Data block:
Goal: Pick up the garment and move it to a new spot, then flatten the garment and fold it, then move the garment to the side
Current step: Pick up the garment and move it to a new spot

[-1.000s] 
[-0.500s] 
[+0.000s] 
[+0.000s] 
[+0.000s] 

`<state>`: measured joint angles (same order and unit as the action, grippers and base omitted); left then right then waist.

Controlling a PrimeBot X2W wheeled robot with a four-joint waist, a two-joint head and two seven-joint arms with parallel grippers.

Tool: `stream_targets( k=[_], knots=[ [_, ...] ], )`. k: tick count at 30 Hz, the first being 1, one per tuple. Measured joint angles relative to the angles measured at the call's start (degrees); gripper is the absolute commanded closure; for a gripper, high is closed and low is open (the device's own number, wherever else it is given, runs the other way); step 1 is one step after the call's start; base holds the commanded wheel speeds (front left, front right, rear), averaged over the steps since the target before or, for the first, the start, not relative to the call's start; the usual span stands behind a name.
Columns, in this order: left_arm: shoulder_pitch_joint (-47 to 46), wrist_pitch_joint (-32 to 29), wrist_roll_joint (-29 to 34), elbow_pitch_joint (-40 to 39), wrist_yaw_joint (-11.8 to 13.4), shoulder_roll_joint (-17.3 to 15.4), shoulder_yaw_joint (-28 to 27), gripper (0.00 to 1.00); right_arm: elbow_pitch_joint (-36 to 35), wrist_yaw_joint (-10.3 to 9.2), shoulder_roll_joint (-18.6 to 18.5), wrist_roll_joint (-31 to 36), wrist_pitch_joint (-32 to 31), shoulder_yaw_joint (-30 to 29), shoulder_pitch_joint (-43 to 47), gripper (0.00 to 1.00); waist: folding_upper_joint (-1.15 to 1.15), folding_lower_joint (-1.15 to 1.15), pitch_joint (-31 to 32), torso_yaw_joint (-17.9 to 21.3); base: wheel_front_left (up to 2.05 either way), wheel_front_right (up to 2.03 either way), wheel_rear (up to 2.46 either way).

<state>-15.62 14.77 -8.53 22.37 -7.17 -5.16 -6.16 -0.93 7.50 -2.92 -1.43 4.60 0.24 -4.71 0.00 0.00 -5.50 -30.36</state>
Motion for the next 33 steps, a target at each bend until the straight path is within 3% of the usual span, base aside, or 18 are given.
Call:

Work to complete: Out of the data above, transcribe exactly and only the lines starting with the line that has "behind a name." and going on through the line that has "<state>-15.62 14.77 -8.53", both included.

Response:
Tool: `stream_targets( k=[_], knots=[ [_, ...] ], )`. k: tick count at 30 Hz, the first being 1, one per tuple. Measured joint angles relative to the angles measured at the call's start (degrees); gripper is the absolute commanded closure; for a gripper, high is closed and low is open (the device's own number, wherever else it is given, runs the other way); step 1 is one step after the call's start; base holds the commanded wheel speeds (front left, front right, rear), averaged over the steps since the target before or, for the first, the start, not relative to the call's start; the usual span stands behind a name.
Columns, in this order: left_arm: shoulder_pitch_joint (-47 to 46), wrist_pitch_joint (-32 to 29), wrist_roll_joint (-29 to 34), elbow_pitch_joint (-40 to 39), wrist_yaw_joint (-11.8 to 13.4), shoulder_roll_joint (-17.3 to 15.4), shoulder_yaw_joint (-28 to 27), gripper (0.00 to 1.00); right_arm: elbow_pitch_joint (-36 to 35), wrist_yaw_joint (-10.3 to 9.2), shoulder_roll_joint (-18.6 to 18.5), wrist_roll_joint (-31 to 36), wrist_pitch_joint (-32 to 31), shoulder_yaw_joint (-30 to 29), shoulder_pitch_joint (-43 to 47), gripper (0.00 to 1.00); waist: folding_upper_joint (-1.15 to 1.15), folding_lower_joint (-1.15 to 1.15), pitch_joint (-31 to 32), torso_yaw_joint (-17.9 to 21.3); base: wheel_front_left (up to 2.05 either way), wheel_front_right (up to 2.03 either way), wheel_rear (up to 2.46 either way).

<state>-15.62 14.77 -8.53 22.37 -7.17 -5.16 -6.16 -0.93 7.50 -2.92 -1.43 4.60 0.24 -4.71 0.00 0.00 -5.50 -30.36</state>

The output requires no additions.